Theoretical Introduction

This tutorial provides a short introduction to multivariate transfer entropy (mTE) estimation. Wherever possible, we point to the literature for a more in-depth treatment of the topics discussed. For code examples see the tutorial section in the Wiki.

IDTxl mTE algorithm

Input

IDTxl expects an input data set consisting of samples (i.e., observations or realisations) of at least two processes.
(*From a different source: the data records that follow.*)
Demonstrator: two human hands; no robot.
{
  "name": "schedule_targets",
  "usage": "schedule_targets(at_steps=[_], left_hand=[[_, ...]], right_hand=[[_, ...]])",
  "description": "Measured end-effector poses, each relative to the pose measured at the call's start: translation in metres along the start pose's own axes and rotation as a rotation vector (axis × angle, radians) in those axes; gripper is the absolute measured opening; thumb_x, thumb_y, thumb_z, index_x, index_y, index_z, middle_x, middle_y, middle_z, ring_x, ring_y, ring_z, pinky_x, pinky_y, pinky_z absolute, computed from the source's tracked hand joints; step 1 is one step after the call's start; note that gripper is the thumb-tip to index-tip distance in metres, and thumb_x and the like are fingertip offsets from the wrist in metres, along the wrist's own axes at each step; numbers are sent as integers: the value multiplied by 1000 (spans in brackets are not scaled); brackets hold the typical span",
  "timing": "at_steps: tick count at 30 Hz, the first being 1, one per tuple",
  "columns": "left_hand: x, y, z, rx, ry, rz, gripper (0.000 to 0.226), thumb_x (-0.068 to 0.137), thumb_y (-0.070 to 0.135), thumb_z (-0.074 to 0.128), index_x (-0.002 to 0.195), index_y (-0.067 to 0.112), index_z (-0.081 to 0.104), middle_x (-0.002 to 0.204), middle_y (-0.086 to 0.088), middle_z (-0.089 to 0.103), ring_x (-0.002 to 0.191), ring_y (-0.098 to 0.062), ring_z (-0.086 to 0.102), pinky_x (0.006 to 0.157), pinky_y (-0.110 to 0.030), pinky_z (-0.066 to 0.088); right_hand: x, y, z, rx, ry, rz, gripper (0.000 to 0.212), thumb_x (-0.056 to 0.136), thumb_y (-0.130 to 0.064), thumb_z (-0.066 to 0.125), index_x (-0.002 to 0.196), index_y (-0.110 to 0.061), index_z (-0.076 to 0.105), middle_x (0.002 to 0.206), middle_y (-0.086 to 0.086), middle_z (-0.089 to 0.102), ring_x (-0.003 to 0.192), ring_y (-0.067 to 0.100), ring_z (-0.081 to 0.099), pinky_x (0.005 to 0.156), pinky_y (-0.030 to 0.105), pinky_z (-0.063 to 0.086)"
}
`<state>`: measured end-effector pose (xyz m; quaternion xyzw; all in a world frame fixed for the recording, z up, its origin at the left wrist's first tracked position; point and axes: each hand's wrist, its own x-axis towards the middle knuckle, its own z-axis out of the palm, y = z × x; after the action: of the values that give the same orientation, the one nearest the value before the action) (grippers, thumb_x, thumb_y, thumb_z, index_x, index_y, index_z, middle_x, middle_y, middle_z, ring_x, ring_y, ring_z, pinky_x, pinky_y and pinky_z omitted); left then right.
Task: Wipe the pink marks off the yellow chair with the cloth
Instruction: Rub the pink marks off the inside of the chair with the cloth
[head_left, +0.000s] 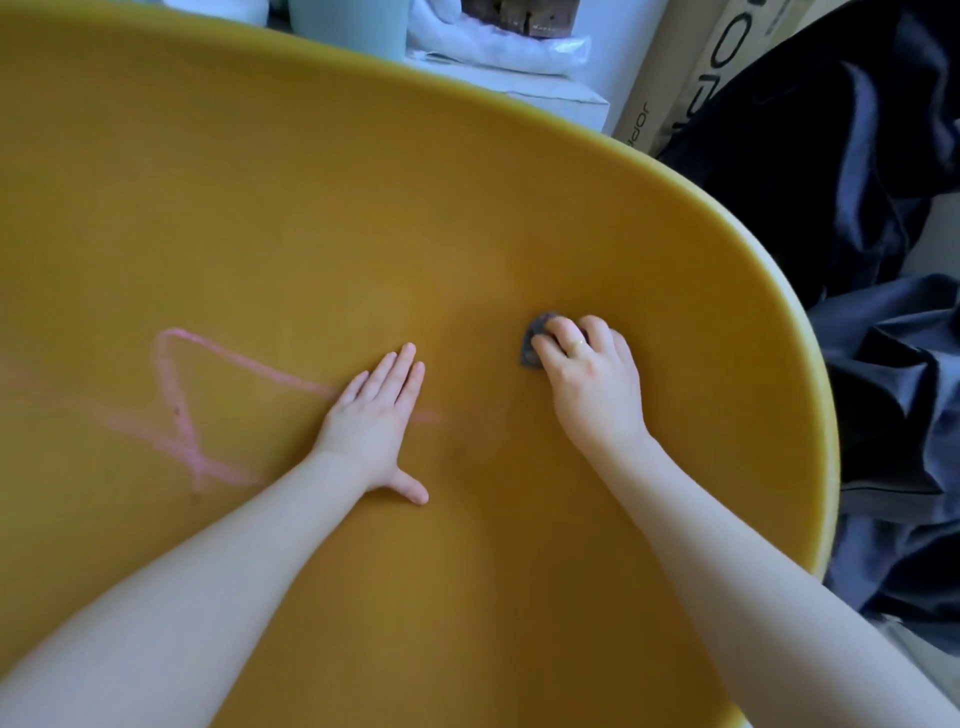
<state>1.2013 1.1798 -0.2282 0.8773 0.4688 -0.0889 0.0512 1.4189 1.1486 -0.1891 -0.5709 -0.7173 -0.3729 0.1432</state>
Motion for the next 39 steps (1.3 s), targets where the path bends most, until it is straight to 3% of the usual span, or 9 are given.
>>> schedule_targets(at_steps=[5,10,16,20,23,27,30,34,39], left_hand=[[5,-14,-17,167,39,31,133,63,64,71,147,10,-17,152,-12,-28,145,-23,-14,116,-34,-6],[17,-22,-20,294,37,-87,146,53,71,70,144,3,-22,149,-21,-31,142,-30,-20,115,-37,-7],[14,-25,-17,257,36,-83,144,55,68,72,145,5,-20,150,-18,-30,143,-28,-17,117,-35,-2],[12,-23,-17,258,43,-85,142,57,68,70,145,5,-20,150,-18,-29,144,-27,-17,117,-36,-2],[11,-20,-16,254,35,-101,139,59,66,71,145,5,-20,150,-18,-29,144,-27,-16,117,-35,-2],[11,-23,-15,246,41,-88,138,61,68,68,145,6,-23,150,-17,-31,144,-26,-17,117,-35,-3],[12,-26,-13,230,43,-77,138,61,70,67,144,7,-23,150,-16,-32,143,-25,-19,116,-35,-3],[11,-27,-12,209,48,-63,137,60,68,68,146,8,-21,151,-14,-31,143,-24,-18,117,-34,-3],[9,-27,-15,199,48,-58,136,61,67,68,146,8,-20,151,-15,-30,144,-25,-17,117,-34,-2]], right_hand=[[38,10,-5,-78,92,-64,47,98,-8,23,74,-10,63,86,7,66,70,27,58,62,33,43],[94,12,9,-39,209,250,23,87,-15,44,79,-10,65,90,7,65,75,28,57,67,33,36],[-5,-77,24,332,-103,136,25,76,-15,42,73,-16,66,86,3,65,63,26,52,55,28,37],[-30,-104,12,374,-221,44,25,72,-11,42,68,-19,66,76,1,62,57,23,49,49,25,34],[-7,-64,9,208,-166,-68,28,78,-19,40,69,-17,66,75,3,61,63,25,53,52,28,36],[36,-14,9,29,16,147,31,81,-12,36,77,-11,67,90,9,65,68,28,55,59,31,38],[32,-29,20,86,68,293,27,79,-5,40,83,-9,66,96,9,65,71,30,54,62,32,41],[-7,-82,29,323,-129,178,15,69,-8,57,76,-17,67,89,3,66,66,27,53,57,30,38],[-26,-102,18,329,-241,-67,29,76,-15,40,75,-20,68,77,0,62,60,22,51,53,26,37]])
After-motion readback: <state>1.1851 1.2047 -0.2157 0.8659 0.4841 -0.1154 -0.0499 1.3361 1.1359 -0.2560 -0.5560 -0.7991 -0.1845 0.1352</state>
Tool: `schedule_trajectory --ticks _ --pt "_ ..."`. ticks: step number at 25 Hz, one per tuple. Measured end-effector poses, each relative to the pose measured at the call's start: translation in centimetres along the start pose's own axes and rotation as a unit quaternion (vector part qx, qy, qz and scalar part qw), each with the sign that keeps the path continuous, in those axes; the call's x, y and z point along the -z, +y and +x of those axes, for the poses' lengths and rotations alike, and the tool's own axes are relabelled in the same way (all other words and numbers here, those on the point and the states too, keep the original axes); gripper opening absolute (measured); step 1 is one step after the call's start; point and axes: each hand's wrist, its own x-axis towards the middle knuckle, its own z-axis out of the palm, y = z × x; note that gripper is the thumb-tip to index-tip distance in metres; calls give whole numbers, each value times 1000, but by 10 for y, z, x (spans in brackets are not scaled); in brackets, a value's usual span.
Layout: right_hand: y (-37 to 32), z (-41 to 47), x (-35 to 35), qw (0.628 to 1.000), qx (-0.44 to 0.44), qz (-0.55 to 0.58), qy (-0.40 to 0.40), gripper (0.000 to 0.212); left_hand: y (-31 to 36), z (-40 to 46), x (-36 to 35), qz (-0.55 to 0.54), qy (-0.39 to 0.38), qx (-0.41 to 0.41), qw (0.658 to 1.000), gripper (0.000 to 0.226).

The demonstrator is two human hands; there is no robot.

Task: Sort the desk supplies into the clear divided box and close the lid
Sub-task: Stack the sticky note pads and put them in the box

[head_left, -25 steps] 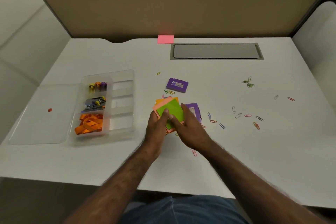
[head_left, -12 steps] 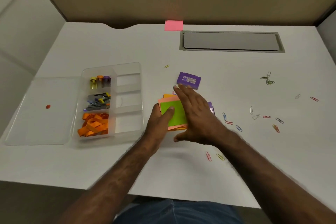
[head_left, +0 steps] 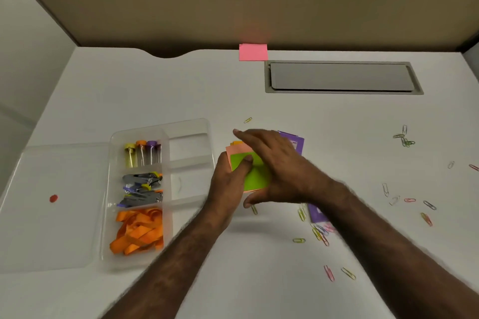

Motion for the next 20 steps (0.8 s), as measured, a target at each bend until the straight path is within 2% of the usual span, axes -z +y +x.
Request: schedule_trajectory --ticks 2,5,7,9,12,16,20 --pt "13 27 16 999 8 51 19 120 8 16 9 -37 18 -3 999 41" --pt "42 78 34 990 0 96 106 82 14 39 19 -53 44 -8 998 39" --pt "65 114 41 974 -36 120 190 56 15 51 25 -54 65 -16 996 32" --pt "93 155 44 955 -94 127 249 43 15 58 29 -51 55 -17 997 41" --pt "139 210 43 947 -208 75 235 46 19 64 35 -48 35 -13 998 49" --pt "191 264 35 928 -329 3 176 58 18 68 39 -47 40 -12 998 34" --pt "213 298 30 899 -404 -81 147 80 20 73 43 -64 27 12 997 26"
IDTxl provides a flexible data structure which is compatible with different experimental/theoretical scenarios:

samples can be collected over time as a time series;
multiple replications of a single sample can be collected (a replication is intended as a physical or temporal copy of the process, or a single experimental trial);
samples can be collected both over time and over replications to form an ensemble of time series, which is treated as a 3D structure. (See also Wollstadt, 2014, PLOS 9(7) and Gomez-Herrero, 2015, Entropy for details on the estimation of TE from ensembles of time series.)

At the current stage, we assume that each process is sampled at discrete time steps and using the same sampling rate.

Goal

For any given target process, the goal of mTE estimation is to infer the set of source processes in the network (also denoted as 'parent' processes) that collectively contribute to the computation of the target's next state. These sources are defined as relevant for the target.

Overview of mTE calculation and the greedy algorithm

TE quantifies the amount of information (i.e. the reduction of uncertainty) that the past of a source process X provides about the current value of a target process Y_n, in the context of Y's own past. In a multivariate setting, a set of sources X={X_i, i=1,...,M} is provided. We define the mTE from X_i to Y as the information that the past of X_i provides about Y_n, in the context of both Y's past and all the other relevant sources in X. The challenge is then to define and identify the relevant sources. In principle, the mTE from X_i to Y could be computed by conditioning on all the other sources in the network, i.e., X \ X_i. However, in practice, the size of the conditioning set must be reduced in order to reduce the dimensionality of the problem (also described as tackling the 'curse of dimensionality'). The idea is to restrict the conditioning set by finding and including the 'relevant' sources only (i.e., the sources that participate with X_i in reducing the uncertainty about Y_n, in the context of Y's own past) . The set of relevant sources will be denoted as Z.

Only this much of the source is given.